For the Open Division, each team game consists of four individual matches played at the same time:

  • Two Singles matches
  • Two Doubles matches

Each national team nominates players into designated positions before each game. For Open Division, players are nominated into the following positions:

  • MPO1
  • MPO2
  • MPO3
  • MPO4
  • FPO1
  • FPO2

MPO positions are ordered according to the current PDGA rating of players nominated for that game (MPO1 being the highest-rated nominated MPO player), while FPO positions follow the same logic within the female roster.

A typical Open Division game could therefore look like this:

  • Singles Match: MPO1 Lithuania vs MPO1 Germany
  • Singles Match: MPO2 Lithuania vs MPO2 Germany
  • Doubles Match: MPO3 & FPO1 Lithuania vs MPO3 & FPO1 Germany
  • Doubles Match: MPO4 & FPO2 Lithuania vs MPO4 & FPO2 Germany

All four matches are played simultaneously and each contributes points toward the overall team result. Each Singles or Doubles match awards 2 points for a win and 1 point to each team in the case of a draw, meaning every team game has a total of 8 points available.
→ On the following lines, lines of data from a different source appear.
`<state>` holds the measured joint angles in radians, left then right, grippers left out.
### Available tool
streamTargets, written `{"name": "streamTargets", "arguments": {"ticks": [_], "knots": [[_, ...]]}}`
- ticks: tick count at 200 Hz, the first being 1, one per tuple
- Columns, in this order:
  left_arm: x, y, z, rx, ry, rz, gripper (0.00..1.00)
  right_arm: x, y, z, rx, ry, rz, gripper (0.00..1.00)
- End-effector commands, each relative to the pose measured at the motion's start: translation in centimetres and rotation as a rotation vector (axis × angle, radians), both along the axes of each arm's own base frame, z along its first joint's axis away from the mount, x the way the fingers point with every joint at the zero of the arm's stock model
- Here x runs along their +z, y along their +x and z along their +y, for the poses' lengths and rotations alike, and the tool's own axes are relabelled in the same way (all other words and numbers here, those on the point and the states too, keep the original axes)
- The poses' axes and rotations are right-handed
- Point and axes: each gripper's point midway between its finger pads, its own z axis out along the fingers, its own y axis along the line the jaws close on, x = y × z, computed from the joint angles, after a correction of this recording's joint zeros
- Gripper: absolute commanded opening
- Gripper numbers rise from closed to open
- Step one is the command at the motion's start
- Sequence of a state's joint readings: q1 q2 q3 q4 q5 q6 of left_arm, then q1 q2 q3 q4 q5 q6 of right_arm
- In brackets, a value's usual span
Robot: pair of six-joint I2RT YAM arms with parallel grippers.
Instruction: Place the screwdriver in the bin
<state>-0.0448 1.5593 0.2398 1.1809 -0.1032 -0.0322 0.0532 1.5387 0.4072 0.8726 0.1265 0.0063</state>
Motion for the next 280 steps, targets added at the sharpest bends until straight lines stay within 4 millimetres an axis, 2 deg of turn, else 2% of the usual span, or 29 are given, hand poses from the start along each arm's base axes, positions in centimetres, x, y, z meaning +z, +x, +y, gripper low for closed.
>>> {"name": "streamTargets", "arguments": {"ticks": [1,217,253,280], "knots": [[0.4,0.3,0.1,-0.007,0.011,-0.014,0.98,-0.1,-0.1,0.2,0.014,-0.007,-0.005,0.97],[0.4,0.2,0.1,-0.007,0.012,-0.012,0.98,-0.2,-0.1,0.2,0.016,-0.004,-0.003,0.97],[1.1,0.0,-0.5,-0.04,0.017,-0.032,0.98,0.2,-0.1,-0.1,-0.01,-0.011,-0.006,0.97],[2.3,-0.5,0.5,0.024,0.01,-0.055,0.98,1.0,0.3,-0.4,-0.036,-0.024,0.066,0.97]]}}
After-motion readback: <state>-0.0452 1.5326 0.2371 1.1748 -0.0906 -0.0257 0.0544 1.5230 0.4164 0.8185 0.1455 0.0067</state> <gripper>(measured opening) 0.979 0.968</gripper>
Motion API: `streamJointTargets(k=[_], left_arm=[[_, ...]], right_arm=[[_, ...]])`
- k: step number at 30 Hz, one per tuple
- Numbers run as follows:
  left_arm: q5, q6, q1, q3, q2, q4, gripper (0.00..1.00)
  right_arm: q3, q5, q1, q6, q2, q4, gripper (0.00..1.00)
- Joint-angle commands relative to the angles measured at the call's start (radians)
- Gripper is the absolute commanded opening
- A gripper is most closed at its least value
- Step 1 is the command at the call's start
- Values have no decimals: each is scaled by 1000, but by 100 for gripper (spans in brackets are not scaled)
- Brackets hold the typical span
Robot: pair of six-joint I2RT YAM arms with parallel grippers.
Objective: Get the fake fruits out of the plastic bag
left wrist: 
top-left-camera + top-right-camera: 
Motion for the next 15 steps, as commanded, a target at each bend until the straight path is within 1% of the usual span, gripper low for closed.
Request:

This means a country does not necessarily need to win every individual match to win the overall game. For example, a team could win one Singles match and draw the remaining three matches and still earn enough points to take the overall victory. The format therefore rewards not only strong individual performances but also consistency across the entire team.

To create additional strategic depth and ensure balanced participation across the whole team, WTDGC uses predefined match allocation formats that rotate player roles and doubles combinations throughout the championship. Rather than allowing teams to repeatedly field the same pairings, the format intentionally changes which positions play Singles and which positions are paired in Doubles from round to round.

As a result, a doubles pairing used in one game (for example MPO3 and FPO1) will typically not appear again later in the event in the same combination. Players move between Singles and Doubles assignments across different rounds, creating a competition that rewards team depth, adaptability and broad squad performance rather than relying on one dominant pairing throughout the tournament.

Masters Division follows a similar team competition concept but uses a different player composition model adapted to Masters eligibility categories.